Assignment -
Every line of the entries that holds the word "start" is to be copied.

---+---

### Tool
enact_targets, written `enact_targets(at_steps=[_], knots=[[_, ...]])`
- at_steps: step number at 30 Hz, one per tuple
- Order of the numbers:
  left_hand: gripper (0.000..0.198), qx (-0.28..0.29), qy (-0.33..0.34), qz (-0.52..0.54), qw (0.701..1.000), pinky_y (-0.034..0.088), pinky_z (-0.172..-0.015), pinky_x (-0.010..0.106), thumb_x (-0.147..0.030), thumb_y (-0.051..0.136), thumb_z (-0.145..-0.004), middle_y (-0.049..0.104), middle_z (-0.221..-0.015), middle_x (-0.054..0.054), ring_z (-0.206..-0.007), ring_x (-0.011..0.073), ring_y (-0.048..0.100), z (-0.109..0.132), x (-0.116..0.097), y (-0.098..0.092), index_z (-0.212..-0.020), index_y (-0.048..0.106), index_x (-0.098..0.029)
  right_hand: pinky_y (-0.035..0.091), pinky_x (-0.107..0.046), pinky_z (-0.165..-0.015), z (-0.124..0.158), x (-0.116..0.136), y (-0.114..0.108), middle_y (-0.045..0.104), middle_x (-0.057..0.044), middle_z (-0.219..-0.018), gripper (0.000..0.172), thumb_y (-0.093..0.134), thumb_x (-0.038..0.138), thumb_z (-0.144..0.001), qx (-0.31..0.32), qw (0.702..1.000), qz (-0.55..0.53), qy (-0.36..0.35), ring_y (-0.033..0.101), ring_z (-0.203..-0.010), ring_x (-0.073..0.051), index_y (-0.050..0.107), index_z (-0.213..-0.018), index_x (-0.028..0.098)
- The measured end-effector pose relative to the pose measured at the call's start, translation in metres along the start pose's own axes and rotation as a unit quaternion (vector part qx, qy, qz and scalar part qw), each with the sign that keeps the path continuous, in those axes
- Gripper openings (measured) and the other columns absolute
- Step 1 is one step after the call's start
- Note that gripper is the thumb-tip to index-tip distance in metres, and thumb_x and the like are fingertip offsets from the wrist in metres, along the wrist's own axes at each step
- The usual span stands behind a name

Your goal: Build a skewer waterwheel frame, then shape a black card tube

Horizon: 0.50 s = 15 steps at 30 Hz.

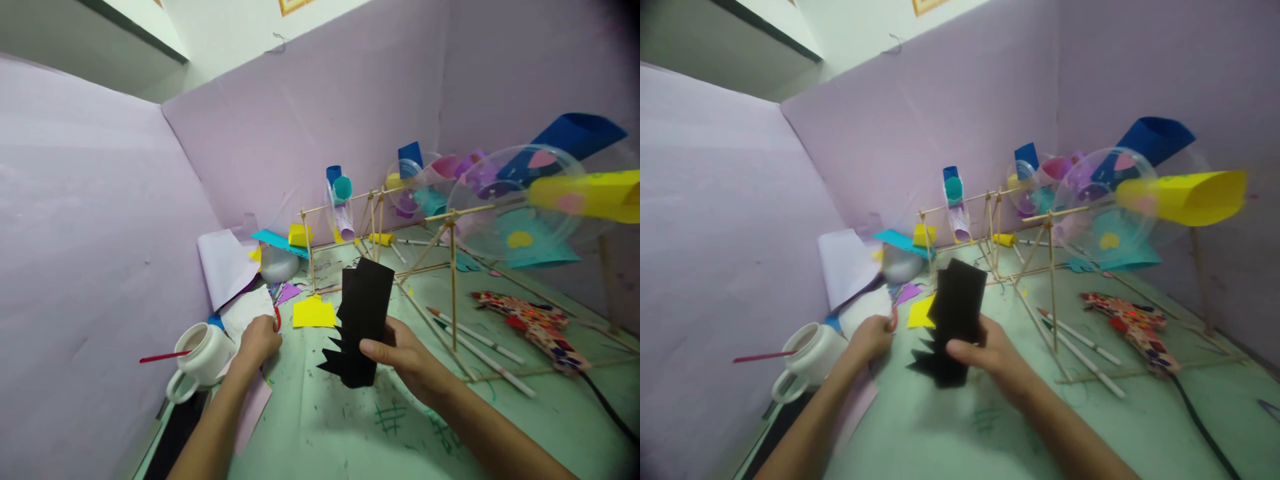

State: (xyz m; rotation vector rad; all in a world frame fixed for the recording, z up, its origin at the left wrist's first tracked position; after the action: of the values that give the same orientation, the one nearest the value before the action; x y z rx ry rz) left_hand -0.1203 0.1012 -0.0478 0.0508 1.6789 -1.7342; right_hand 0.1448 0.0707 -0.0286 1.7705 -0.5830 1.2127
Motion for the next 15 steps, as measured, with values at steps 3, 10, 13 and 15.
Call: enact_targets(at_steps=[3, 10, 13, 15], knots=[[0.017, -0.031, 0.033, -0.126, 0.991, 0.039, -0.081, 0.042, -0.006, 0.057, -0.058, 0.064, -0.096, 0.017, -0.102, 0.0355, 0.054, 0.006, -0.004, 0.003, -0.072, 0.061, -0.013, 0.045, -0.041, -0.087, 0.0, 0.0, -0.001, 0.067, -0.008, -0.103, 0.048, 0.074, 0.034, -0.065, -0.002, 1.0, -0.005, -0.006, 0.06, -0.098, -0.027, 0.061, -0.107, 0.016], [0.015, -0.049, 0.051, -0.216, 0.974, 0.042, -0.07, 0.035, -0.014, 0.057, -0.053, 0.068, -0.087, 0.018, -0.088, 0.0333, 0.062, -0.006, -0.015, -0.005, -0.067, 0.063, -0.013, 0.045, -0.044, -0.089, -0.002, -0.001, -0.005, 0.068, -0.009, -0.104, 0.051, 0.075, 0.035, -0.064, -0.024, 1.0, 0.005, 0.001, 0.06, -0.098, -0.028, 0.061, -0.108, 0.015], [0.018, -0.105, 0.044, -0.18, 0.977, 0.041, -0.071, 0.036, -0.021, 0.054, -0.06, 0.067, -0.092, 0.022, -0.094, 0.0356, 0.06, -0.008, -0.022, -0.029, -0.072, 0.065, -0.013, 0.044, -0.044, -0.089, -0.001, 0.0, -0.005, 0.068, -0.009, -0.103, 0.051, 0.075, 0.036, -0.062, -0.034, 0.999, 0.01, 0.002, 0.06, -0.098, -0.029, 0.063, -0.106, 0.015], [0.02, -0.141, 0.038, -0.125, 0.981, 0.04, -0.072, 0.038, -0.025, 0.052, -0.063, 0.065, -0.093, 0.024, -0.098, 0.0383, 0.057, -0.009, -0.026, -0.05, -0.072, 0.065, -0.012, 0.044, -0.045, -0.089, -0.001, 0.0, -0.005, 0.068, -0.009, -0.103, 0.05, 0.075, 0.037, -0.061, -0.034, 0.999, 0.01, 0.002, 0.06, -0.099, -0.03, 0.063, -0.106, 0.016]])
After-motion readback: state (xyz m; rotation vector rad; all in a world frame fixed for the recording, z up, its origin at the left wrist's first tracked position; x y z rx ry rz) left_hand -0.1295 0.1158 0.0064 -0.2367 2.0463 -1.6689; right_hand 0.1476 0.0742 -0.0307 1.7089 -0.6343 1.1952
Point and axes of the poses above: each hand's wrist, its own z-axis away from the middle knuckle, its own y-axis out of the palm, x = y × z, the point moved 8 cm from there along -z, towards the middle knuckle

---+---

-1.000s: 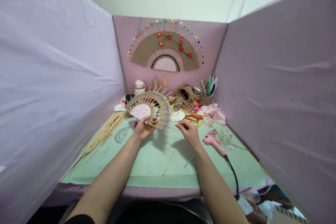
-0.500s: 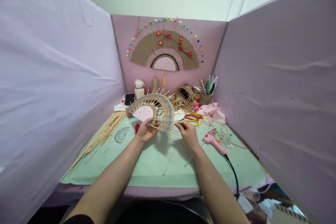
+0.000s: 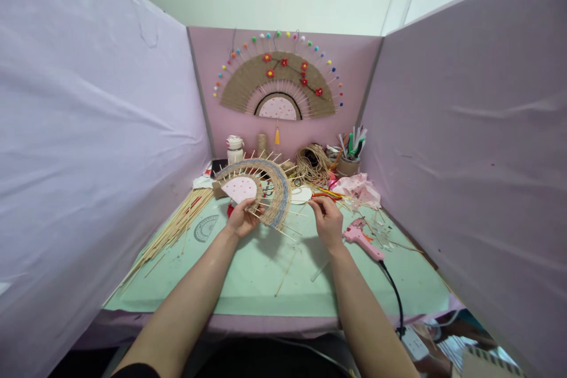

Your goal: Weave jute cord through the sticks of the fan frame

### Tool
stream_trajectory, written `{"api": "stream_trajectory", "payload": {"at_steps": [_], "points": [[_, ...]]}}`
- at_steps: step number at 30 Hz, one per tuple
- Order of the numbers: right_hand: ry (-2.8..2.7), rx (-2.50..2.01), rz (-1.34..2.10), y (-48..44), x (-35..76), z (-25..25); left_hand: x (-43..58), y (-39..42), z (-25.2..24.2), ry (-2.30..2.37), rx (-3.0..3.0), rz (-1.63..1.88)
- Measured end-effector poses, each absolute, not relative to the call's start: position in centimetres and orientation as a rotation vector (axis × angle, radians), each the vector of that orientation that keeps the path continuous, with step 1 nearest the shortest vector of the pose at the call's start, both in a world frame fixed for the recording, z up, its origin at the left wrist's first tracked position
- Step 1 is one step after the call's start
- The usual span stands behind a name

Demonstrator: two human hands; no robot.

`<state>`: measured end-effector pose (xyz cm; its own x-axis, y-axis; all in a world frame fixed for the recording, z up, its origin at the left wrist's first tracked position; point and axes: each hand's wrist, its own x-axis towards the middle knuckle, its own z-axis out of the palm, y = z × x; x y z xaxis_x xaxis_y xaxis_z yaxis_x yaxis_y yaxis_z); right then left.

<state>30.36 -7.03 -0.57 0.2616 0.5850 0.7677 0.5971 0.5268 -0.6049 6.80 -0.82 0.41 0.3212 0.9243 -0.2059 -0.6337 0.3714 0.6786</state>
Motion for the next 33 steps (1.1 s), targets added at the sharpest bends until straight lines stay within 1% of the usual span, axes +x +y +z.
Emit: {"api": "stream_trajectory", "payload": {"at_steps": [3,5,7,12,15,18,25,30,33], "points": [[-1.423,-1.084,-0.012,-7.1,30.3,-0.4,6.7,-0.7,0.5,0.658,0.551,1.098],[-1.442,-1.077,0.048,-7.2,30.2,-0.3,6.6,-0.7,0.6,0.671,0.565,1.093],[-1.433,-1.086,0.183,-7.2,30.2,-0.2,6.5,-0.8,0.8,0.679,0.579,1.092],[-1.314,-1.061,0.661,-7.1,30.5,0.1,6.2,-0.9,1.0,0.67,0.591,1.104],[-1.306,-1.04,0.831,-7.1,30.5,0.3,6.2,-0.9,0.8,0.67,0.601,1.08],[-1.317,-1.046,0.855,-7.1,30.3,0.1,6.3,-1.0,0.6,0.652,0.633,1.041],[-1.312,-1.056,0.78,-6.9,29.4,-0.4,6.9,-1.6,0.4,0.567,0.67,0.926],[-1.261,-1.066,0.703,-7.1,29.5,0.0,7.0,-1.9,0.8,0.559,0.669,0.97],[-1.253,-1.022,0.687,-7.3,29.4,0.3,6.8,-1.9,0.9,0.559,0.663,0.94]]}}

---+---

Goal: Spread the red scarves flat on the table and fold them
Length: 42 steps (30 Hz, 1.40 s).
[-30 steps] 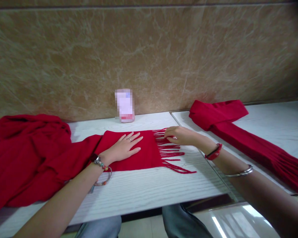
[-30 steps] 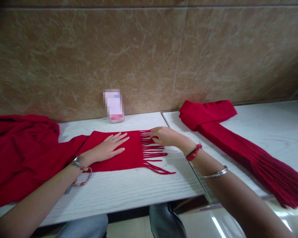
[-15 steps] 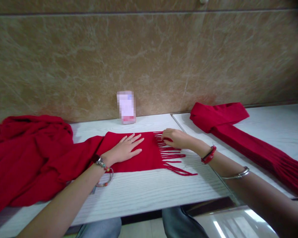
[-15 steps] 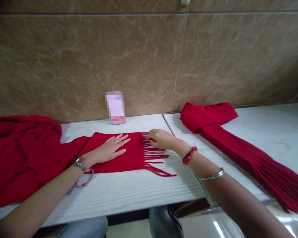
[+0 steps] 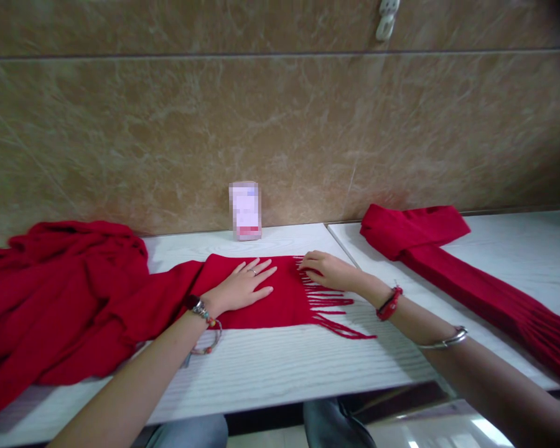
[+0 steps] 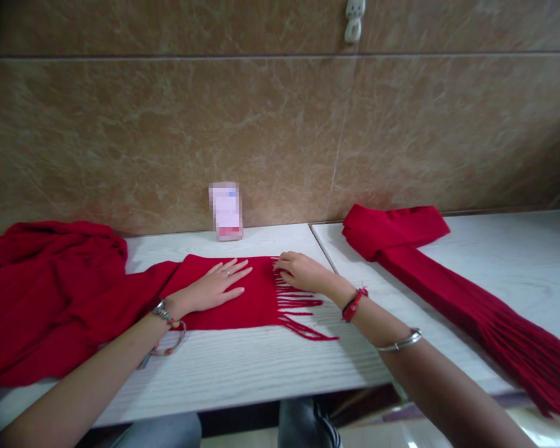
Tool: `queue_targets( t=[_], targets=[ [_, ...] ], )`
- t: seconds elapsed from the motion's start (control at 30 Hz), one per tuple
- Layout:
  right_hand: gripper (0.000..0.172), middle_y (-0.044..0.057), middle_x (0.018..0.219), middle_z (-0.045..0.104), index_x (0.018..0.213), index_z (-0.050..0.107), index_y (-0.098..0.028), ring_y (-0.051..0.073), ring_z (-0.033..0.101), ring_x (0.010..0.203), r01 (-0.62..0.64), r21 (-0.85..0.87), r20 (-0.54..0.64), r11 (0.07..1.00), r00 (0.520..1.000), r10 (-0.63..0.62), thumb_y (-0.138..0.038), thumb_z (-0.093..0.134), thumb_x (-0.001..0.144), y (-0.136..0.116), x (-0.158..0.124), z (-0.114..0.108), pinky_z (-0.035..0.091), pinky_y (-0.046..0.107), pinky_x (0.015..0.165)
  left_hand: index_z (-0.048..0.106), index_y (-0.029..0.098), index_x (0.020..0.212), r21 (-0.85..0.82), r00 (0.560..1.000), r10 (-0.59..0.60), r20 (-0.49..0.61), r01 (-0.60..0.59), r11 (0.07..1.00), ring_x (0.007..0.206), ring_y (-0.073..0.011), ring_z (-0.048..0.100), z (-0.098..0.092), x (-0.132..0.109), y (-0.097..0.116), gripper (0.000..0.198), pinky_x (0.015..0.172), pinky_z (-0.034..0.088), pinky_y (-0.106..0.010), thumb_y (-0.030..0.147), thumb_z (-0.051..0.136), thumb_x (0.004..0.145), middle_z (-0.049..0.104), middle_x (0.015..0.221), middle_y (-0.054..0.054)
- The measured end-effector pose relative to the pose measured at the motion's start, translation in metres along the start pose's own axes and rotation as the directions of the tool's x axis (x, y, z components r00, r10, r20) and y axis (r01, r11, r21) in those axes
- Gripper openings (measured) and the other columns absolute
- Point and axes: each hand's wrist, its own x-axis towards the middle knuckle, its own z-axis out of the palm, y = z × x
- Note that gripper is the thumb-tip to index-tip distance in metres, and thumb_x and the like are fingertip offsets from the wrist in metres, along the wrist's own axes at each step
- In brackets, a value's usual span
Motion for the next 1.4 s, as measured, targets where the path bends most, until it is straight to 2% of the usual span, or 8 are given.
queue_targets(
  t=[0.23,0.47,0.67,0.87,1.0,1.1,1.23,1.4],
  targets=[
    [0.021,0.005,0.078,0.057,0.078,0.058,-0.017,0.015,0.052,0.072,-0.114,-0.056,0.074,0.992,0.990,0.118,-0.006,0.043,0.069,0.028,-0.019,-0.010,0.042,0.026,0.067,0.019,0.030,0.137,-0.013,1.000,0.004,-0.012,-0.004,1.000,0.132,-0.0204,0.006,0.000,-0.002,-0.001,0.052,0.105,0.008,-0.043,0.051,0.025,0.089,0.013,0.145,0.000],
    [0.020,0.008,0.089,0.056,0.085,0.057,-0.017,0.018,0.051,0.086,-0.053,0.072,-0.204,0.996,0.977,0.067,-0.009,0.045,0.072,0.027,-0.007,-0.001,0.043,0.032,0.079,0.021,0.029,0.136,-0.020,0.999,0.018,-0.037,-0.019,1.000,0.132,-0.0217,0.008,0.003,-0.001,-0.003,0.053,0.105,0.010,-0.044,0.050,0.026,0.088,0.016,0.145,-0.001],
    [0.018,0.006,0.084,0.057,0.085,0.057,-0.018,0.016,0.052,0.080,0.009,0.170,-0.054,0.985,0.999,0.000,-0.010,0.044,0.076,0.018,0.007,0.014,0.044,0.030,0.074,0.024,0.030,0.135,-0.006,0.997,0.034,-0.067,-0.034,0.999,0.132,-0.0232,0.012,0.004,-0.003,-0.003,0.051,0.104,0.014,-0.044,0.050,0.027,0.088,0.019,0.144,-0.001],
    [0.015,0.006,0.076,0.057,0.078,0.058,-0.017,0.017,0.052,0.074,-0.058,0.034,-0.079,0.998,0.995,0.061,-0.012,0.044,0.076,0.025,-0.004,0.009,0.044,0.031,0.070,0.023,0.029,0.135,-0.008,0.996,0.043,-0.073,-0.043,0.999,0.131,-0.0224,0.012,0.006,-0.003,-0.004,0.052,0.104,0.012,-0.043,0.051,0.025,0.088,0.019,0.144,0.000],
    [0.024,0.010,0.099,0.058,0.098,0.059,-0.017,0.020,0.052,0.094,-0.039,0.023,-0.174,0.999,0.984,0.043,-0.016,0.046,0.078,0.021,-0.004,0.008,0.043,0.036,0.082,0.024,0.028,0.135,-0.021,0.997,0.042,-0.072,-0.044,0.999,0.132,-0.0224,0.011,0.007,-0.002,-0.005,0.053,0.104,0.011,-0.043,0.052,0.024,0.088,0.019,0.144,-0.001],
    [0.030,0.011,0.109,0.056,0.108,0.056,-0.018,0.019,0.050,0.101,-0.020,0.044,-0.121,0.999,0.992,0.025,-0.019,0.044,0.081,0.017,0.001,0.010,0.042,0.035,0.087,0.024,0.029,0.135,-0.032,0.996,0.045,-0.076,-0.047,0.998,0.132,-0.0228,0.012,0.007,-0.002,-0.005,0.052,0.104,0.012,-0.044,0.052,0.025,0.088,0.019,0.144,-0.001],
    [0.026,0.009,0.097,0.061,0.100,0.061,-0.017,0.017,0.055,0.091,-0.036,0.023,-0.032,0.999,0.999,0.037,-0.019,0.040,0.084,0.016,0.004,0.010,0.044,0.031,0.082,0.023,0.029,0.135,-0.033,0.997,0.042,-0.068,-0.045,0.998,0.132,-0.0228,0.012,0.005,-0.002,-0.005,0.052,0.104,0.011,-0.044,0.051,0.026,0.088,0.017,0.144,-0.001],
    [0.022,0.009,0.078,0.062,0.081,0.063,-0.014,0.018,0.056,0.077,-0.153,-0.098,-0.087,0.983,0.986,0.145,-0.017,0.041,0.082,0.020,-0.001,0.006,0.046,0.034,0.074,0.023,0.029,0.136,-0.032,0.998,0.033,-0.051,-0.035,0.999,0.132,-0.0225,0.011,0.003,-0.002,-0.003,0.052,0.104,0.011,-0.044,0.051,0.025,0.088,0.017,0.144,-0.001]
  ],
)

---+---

Response to this exercise -
- The measured end-effector pose relative to the pose measured at the call's start, translation in metres along the start pose's own axes and rotation as a unit quaternion (vector part qx, qy, qz and scalar part qw), each with the sign that keeps the path continuous, in those axes
- Step 1 is one step after the call's start
- Measured end-effector poses, each absolute, not relative to the call's start: position in centimetres and orientation as a rotation vector (axis × angle, radians), each the vector of that orientation that keeps the path continuous, with step 1 nearest the shortest vector of the pose at the call's start, both in a world frame fixed for the recording, z up, its origin at the left wrist's first tracked position
- Step 1 is one step after the call's start
- t: seconds elapsed from the motion's start (control at 30 Hz), one per tuple
- The measured end-effector pose relative to the pose measured at the motion's start, translation in metres along the start pose's own axes and rotation as the directions of the tool's x axis (x, y, z components r00, r10, r20) and y axis (r01, r11, r21) in those axes

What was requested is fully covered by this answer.